BUILD A CANAL: “The Boat Race” – the annual rowing races held between the universities of Oxford and Cambridge on the Thames – is, perhaps, the most famous rowing event in the calendar, even soliciting television coverage and garnering both its participants publicity and prestige. Thus, if we want to truly be seen as an Oxbridge competitor, we must insert ourselves into this race. (Indeed, while we’re at it, why not insert ourselves into the moniker as well. St Oxbridge has a nice ring to it, does it not?) However, Wikipedia informs me that rowing requires a 2km calm water course. The North Sea will barely suffice in this case. So, it seems glaringly obvious that we must build a canal to rival Venice (we, like Oxford and Cambridge respectively, have a Bridge of Sighs knock off – it’s between the Irvine building and Sally’s Quad, if you’re interested) for our elite rowers to practise upon. But Laura, you may say, what a ridiculous amount of money to waste! Wouldn’t the canal’s cost be better spent on providing accommodation? To this, I reply that no amount of sensible investment will feel as good as the admiring clucks of Guardian readers. And, if our canal is not built in time to train for next year’s boat race, I suppose that the Kinnessburn will have to do.


LATIN EXAMS: No, I don’t mean a Latin exam in addition to our degree subjects; I mean taking all of our current exams in Latin. (However, I acknowledge this may be something of a challenge for modern language students). You see, “Latin responsions”, as they are sometimes known, used to be a mandatory requirement for entrance to, or matriculated students attending, Oxford and Cambridge. They were completed orally and in front of the audience of your entire class in a question and answer format. While they may no longer be part of the curriculum today (having been removed from Oxford’s responsions programme in the 1960s), why not remind said institutions of their former classical prowess? Cogito ergo sum, et cetera, alumni – see, you already know more than you thought! On an unrelated note, does anyone know how to say “International Relations” in Latin?

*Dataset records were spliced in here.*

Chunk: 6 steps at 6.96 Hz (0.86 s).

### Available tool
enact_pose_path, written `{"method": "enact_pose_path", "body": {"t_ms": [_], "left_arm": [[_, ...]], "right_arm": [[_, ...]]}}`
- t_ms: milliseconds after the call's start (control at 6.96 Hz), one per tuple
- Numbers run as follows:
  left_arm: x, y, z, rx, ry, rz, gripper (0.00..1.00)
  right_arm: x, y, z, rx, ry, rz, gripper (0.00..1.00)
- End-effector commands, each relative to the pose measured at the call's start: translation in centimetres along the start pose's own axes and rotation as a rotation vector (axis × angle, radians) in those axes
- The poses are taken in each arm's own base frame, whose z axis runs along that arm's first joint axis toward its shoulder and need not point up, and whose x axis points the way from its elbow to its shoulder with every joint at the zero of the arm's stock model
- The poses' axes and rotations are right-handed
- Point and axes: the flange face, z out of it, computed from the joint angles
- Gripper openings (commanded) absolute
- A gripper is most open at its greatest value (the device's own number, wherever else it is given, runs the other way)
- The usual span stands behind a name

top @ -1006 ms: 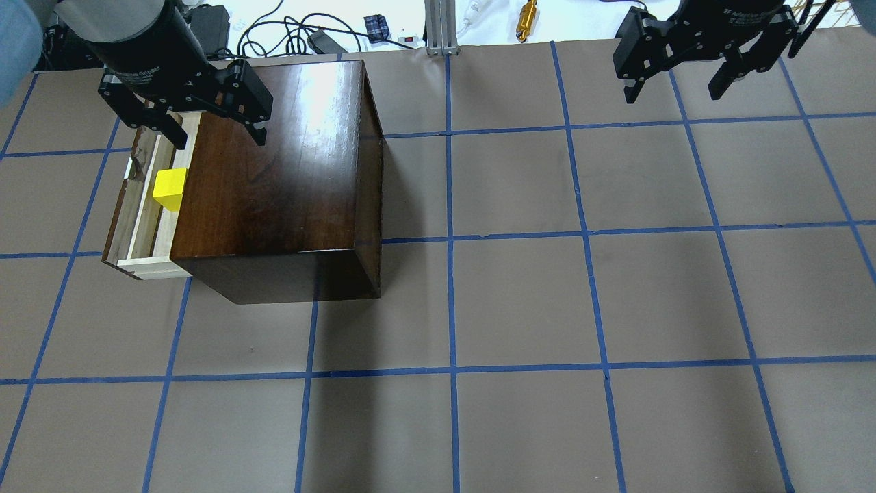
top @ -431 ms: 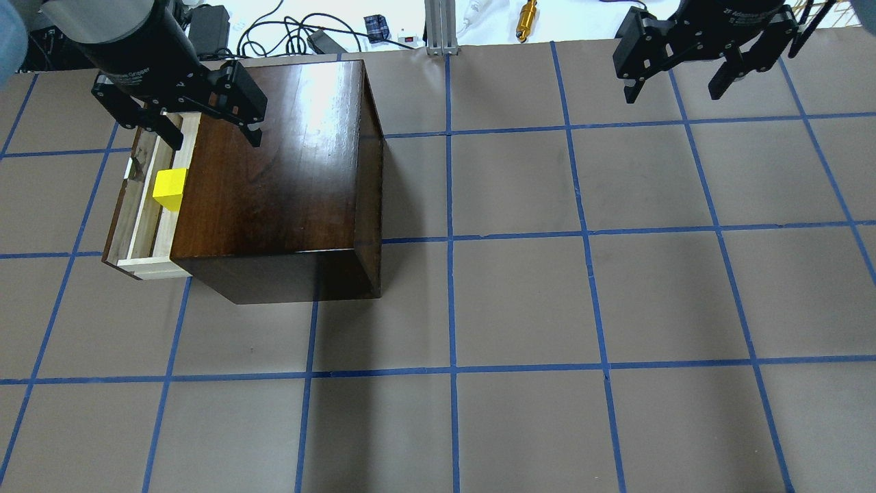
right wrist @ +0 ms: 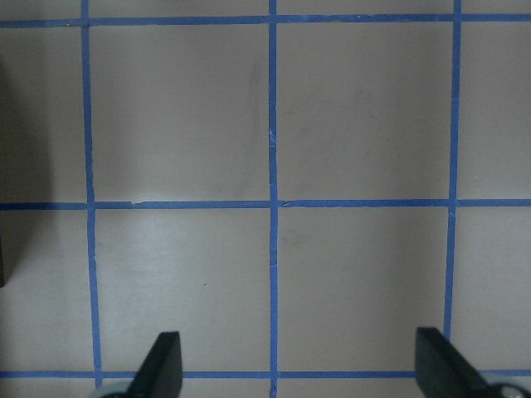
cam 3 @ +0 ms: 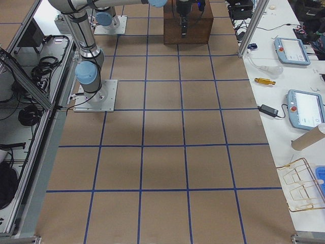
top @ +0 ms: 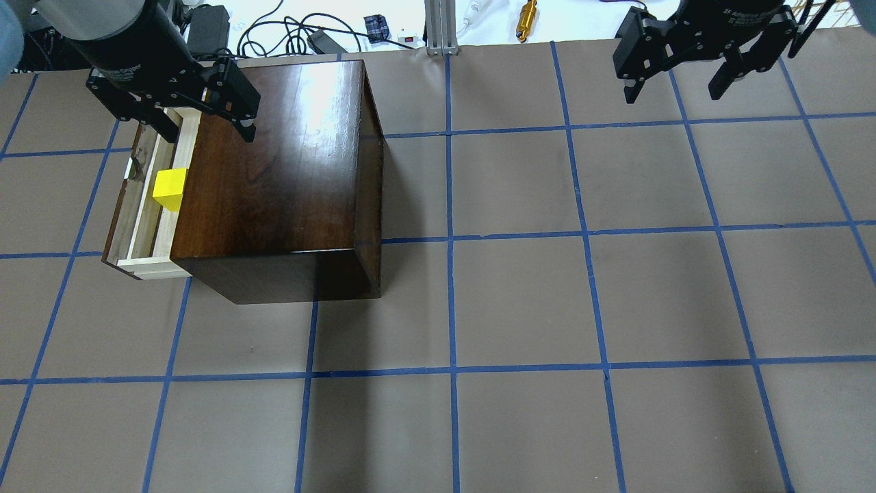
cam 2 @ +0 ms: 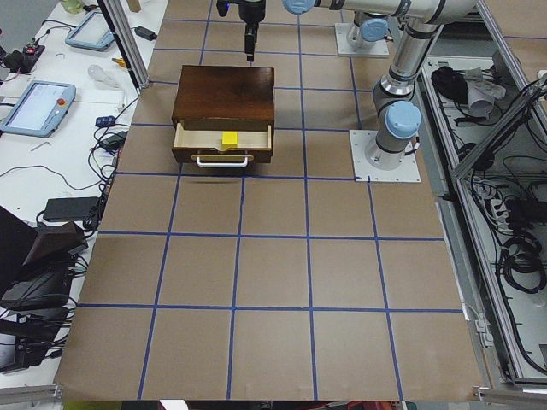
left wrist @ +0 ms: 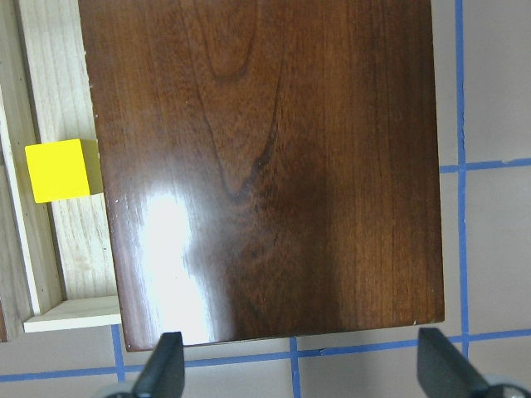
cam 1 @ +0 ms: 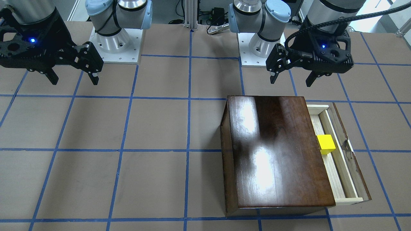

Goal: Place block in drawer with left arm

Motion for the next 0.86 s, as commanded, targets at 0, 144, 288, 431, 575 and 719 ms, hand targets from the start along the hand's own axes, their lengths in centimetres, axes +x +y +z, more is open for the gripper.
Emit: {"method": "enact_pose_path", "body": {"t_ms": [0, 144, 288, 431, 575, 719], "left_arm": [[0.14, 0.08, -0.27, 0.006, -0.004, -0.001, 1.00], [0.12, 0.13, -0.23, 0.001, -0.005, -0.007, 1.00], [0.22, 0.29, -0.34, 0.000, -0.005, -0.012, 1.00], [0.21, 0.24, -0.26, -0.002, -0.005, -0.012, 1.00], [0.21, 0.25, -0.24, -0.003, -0.005, -0.012, 1.00], [0.22, 0.29, -0.40, 0.000, -0.005, -0.012, 1.00]], "right_arm": [[-0.06, 0.05, -0.07, 0.001, -0.001, -0.001, 1.00], [0.04, 0.04, -0.07, 0.001, 0.001, 0.001, 1.00], [-0.04, 0.00, 0.02, 0.000, 0.000, -0.001, 1.00], [-0.04, 0.00, 0.02, 0.000, 0.000, -0.001, 1.00], [-0.05, 0.00, 0.02, 0.000, -0.001, -0.001, 1.00], [-0.06, 0.05, -0.07, 0.001, -0.001, -0.001, 1.00]]}}
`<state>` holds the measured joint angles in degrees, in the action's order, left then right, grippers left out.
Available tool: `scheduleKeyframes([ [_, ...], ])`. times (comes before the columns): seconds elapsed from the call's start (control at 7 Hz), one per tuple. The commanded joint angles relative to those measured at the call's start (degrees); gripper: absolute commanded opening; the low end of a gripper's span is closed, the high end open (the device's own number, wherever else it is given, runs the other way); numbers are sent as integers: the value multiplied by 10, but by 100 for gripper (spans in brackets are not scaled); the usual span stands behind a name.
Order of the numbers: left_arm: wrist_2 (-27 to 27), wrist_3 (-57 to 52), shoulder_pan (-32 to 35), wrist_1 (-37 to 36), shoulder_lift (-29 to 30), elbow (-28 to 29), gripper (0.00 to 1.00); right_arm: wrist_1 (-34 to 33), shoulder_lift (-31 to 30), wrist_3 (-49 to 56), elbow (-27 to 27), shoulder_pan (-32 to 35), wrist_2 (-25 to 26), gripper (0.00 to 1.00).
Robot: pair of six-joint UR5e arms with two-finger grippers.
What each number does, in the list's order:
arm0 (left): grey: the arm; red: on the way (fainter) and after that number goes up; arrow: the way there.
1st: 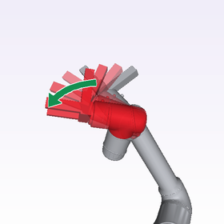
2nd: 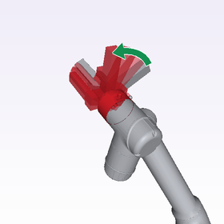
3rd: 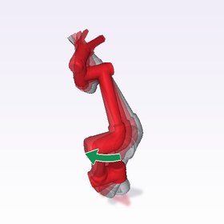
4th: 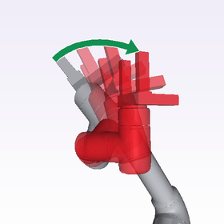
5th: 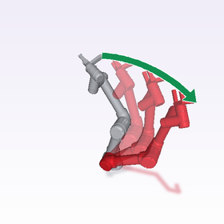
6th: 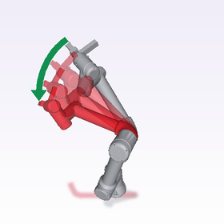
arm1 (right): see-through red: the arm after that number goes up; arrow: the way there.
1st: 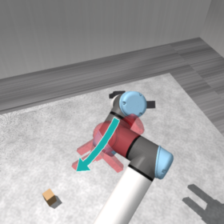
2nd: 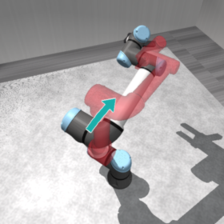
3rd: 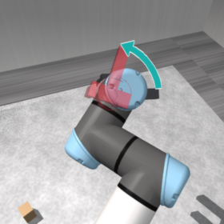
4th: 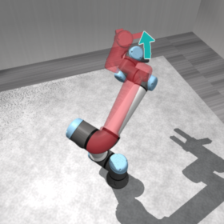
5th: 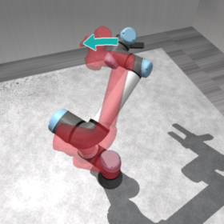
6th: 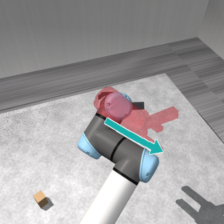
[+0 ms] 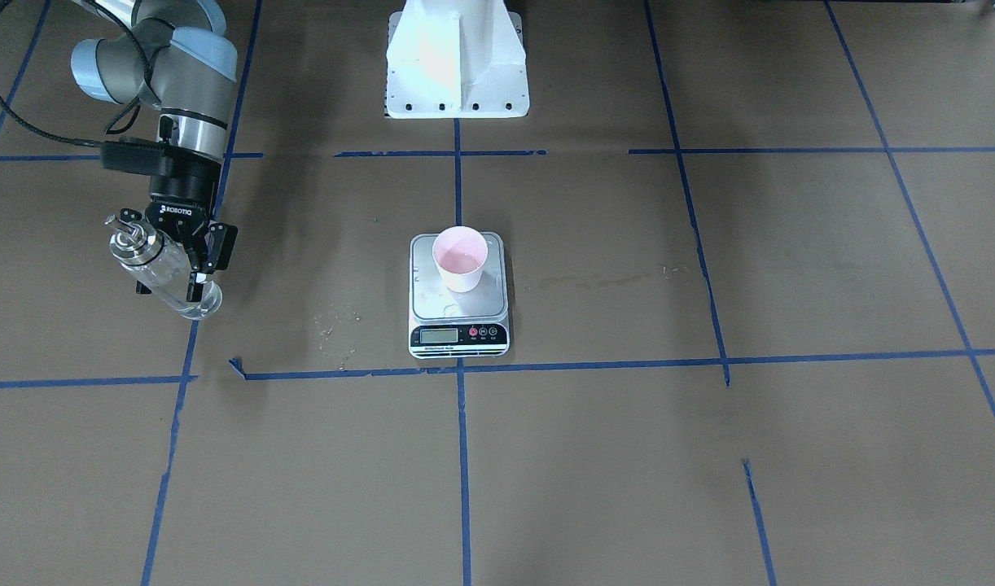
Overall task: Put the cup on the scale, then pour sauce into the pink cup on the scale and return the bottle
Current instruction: 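Lower the bottle with the right gripper to its original spot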
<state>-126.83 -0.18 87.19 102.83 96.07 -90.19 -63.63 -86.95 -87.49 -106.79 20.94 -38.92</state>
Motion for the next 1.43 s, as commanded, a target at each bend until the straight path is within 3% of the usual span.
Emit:
scheduleKeyframes([
  [0.0,0,0,0,0,0,-1,100,0,-9,-42,31,-30,27,0],
  [1.0,0,0,1,0,1,-2,100,-1,-22,-50,38,-34,18,0],
  [1.29,0,0,1,0,1,-1,100,-1,-22,-51,38,-34,-2,35],
])
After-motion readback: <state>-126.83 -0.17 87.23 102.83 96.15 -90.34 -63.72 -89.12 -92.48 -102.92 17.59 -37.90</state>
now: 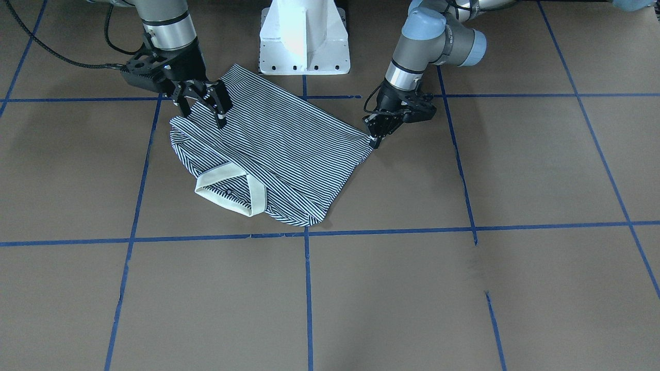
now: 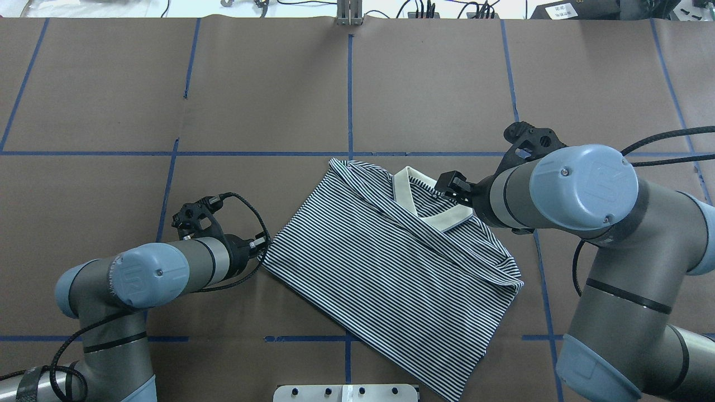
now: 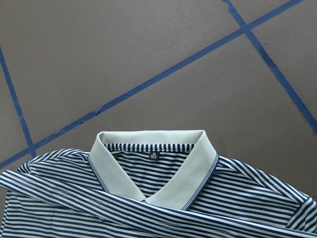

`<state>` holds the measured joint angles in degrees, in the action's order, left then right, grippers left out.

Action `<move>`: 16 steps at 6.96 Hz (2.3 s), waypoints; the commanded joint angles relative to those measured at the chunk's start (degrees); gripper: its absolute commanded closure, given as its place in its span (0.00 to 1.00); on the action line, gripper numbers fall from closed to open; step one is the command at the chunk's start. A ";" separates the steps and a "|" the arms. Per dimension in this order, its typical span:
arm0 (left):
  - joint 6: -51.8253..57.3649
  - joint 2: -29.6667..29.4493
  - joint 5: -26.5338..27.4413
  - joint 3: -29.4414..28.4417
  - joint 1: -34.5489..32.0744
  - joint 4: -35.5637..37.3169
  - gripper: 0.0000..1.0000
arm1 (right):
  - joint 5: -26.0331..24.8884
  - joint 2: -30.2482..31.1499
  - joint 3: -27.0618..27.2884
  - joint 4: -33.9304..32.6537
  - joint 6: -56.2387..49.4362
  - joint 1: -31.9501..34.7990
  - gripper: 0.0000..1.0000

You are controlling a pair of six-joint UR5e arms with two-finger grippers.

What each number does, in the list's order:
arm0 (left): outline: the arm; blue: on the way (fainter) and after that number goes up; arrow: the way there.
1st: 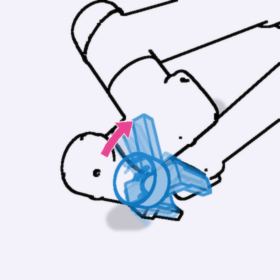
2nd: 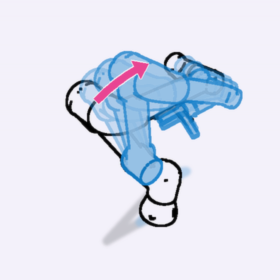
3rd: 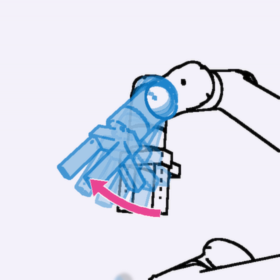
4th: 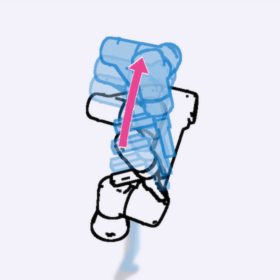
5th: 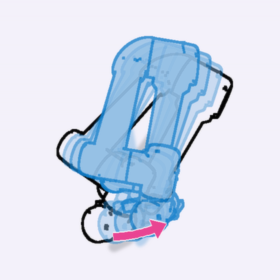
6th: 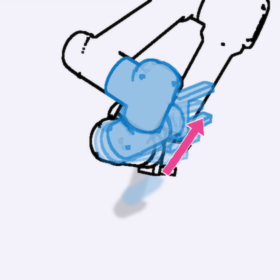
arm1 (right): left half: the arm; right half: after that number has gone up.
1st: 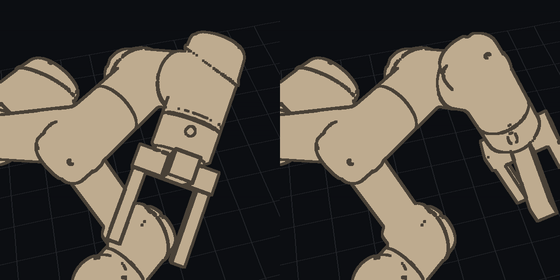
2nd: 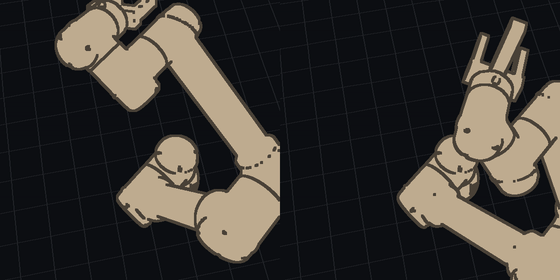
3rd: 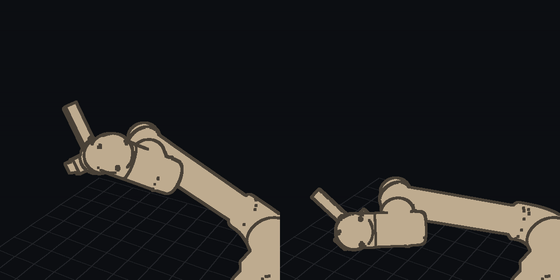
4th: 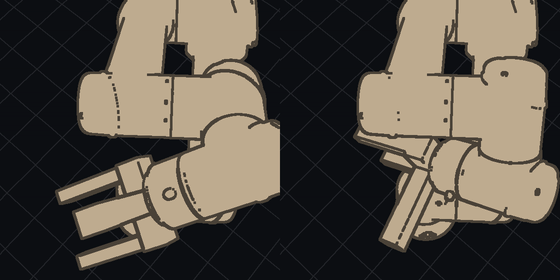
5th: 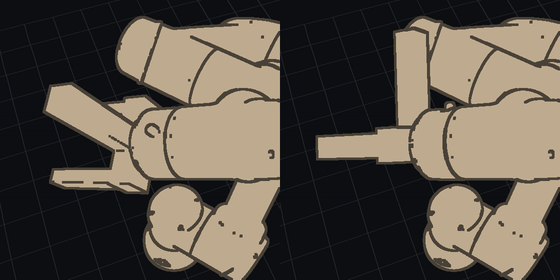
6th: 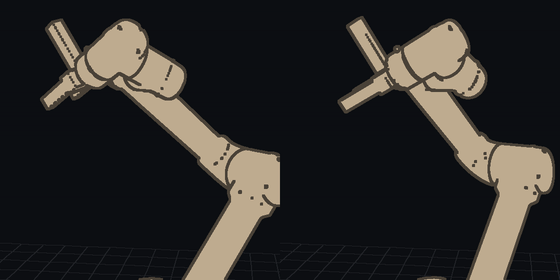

INTRODUCE A COLLEGIATE SYSTEM: Did you know that St Andrews already officially has colleges? I didn’t until I began writing this article and I’m suspecting that you didn’t either. Although not a collegiate system, the University comprises three colleges: United College, St Mary’s College, and St Leonard’s College. However, if we are to rival the collegiate systems of Oxbridge, we will need at least thirty different colleges where students eat, sleep, and take their tutorials. (Yet, let us skip the one-to-one tutorials that occur at these institutions to this very day as even my waffling powers could not survive that sort of scrutiny with any regularity). Furthermore, these colleges are often named after key figures related to the institution or who represent its values: for example Somerville college, Oxford, was named after the polymath, Mary Somerville, to reflect its liberal values and academic prowess. It subsequently went on to produce the UK’s first female prime minister. Alas, while we may not yet be able to boast that the Purple Man of St Andrews College, or St Jamie Rodney’s College, has produced a prime minister, the kid who voiced Simba in the Lion King walked St Andrews’ hallowed streets. Beat that! In my rational mind, I know that I should pay nerry attention to our placement on one of the many yearly league tables published; for (and excuse my saccharinity) St Andrews is always number one in my league table. However, on the off-chance that my suggestions cross paths with the principal herself, I must ask: what do you think, Principal Mapstone? I’ll take my thanks in cash.